## Problem to solve:
Please copy each line below that contains the word "blue".

-- Data shown follows --

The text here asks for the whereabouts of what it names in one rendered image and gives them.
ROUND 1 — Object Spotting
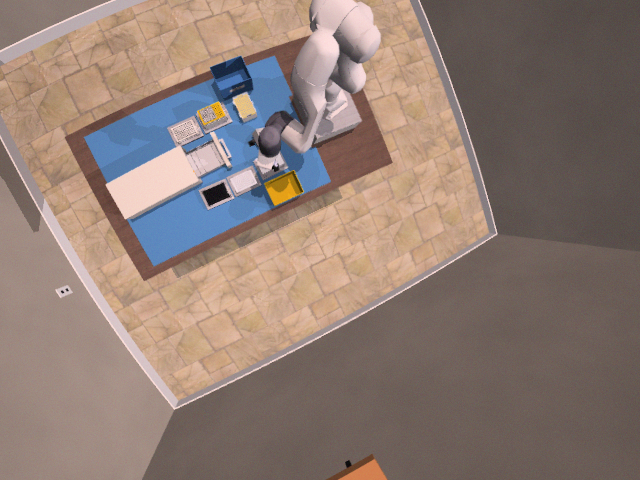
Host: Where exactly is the blue bench mat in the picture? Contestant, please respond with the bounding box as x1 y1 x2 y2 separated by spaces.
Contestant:
84 56 331 266

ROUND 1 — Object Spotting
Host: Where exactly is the blue open-top bin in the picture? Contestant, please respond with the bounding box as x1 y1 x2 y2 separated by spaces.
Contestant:
209 56 254 101

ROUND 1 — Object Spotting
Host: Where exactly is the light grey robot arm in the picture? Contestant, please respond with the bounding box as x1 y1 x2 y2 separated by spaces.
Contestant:
257 0 381 170

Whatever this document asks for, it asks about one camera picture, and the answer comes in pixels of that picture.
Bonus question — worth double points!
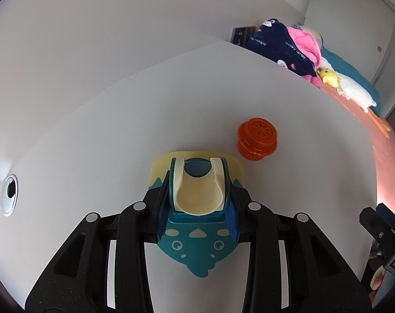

-- Data shown concluded --

## Answer for the task:
Host: Where exactly is the blue bench mat in the picture? Contestant, please respond with the bounding box as x1 y1 x2 y2 separated by spaces.
Host: Where exactly is the blue open-top bin in the picture? Contestant, please respond with the bounding box as x1 y1 x2 y2 separated by spaces.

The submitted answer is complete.